Defamation. Broadly defined, this is an alleged intentional false communication, which is either published in a written form (libel) or publicly spoken (slander), that injures one's reputation.

Invasion of Privacy. This legal theory refers to the unlawful use or exploitation of one's personality, the publicizing of one's private affairs with which the public has no legitimate concern, or the wrongful intrusion into one's private activities.

Nuisance. This legal theory includes everything that endangers, or may endanger, life or health, gives offense to the senses, violates the laws of decency, or obstructs, or may obstruct, the use and enjoyment of property.

Malicious Prosecution or Abuse of Process. A "malicious prosecution" is a criminal or civil lawsuit which is begun with knowledge that the case lacks merit, and which is brought for a reason (e.g., to harass or annoy) other than to seek a judicial determination of the claim. The use of the legal process to intimidate or to punish the person against whom the suit is brought is generally referred to as "abuse of process.

Conspiracy. A conspiracy is an alleged agreement between two or more persons to commit an illegal, unlawful, or wrongful act.

Intentional Infliction of Emotional Distress. This legal theory is based on an alleged commission of some outrageous act with the intent and knowledge that the act will result in severe mental or emotional anguish of another.

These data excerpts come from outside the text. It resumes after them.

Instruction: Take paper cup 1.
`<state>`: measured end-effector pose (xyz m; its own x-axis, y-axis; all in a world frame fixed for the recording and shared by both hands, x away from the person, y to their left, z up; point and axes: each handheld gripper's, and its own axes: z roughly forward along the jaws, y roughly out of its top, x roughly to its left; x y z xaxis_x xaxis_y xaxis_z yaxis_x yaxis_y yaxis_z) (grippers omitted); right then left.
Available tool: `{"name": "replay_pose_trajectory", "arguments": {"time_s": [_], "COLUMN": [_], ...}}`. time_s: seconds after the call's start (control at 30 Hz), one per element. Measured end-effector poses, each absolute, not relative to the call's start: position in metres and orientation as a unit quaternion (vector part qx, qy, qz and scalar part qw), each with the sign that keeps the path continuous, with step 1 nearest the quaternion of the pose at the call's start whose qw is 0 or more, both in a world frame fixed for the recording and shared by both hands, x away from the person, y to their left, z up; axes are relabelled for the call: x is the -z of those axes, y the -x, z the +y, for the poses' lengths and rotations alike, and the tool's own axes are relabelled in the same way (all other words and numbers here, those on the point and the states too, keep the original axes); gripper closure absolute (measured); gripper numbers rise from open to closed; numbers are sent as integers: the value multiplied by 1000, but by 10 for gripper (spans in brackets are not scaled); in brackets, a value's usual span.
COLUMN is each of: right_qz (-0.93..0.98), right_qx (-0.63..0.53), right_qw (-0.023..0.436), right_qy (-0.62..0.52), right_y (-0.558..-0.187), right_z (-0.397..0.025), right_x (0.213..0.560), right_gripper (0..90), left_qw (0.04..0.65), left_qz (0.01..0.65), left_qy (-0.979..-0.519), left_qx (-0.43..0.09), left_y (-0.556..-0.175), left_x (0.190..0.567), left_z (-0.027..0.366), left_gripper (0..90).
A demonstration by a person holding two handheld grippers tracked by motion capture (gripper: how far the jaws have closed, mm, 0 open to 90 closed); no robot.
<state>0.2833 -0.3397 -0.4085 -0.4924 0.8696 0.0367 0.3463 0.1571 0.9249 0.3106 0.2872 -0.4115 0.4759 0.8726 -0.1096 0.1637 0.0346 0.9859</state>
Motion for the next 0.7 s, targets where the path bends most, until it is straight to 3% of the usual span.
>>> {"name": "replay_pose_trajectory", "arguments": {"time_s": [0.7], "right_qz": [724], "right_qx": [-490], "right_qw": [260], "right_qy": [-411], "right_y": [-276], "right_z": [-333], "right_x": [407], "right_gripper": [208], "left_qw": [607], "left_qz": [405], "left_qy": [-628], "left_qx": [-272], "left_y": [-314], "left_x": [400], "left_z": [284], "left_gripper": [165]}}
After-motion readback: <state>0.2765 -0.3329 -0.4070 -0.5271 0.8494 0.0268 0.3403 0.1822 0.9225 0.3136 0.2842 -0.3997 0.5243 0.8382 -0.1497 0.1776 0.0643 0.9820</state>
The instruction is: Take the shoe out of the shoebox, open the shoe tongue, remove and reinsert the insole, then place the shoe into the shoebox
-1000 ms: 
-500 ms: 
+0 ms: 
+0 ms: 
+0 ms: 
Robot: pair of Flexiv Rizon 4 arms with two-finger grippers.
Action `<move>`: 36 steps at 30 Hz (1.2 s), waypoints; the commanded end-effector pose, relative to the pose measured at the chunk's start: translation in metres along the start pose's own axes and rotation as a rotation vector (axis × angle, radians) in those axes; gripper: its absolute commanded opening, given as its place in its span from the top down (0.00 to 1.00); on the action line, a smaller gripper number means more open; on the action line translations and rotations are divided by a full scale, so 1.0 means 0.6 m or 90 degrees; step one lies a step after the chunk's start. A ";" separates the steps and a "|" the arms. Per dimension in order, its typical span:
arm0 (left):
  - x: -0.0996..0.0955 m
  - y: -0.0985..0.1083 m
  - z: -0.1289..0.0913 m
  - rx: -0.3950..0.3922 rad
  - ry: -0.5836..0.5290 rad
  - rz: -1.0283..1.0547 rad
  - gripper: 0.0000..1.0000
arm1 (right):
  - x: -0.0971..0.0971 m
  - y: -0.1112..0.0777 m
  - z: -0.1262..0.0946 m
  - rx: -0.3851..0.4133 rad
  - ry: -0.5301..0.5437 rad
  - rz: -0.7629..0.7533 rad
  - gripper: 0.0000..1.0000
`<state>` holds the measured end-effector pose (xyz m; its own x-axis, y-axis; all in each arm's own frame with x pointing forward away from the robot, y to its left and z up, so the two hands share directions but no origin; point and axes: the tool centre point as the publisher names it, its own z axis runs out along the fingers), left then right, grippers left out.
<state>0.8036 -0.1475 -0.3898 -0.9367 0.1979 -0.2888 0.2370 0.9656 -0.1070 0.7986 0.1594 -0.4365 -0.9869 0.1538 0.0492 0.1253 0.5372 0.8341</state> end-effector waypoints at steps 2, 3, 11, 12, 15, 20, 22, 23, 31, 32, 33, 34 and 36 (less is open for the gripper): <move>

Interference With Contract or Economic Advantage. This legal theory is based on the alleged commission of an act with the intent to interfere with or violate a contract between two people, or hinder a business relationship which exists between those persons.

Roy M. Poses MD said...

Unfortunately, although there are some US states that have anti-SPAPP statutes, I don't know if there is anything comparable in Canada.

Marilyn Mann said...

I know nothing about Canadian law, but it seems unlikely that a court would interpret the word "disparagement" in the agreement between Dr. Olivieri and Apotex as broadly as Apotex is claiming. I have to wonder, though, what made her decide to agree to that provision in the first place.

The procedural posture is unclear to me. Is Apotex simply claiming that it doesn't have to pay the $800,000 because Dr. Olivieri breached the contract? If so, why did it not raise this in the prior litigation?

In any case, if I understand the facts correctly, Apotex is not alleging any common law cause of action such as those discussed above. Rather, its suit is based on the wording of the contract between Dr. Olivieri and Apotex.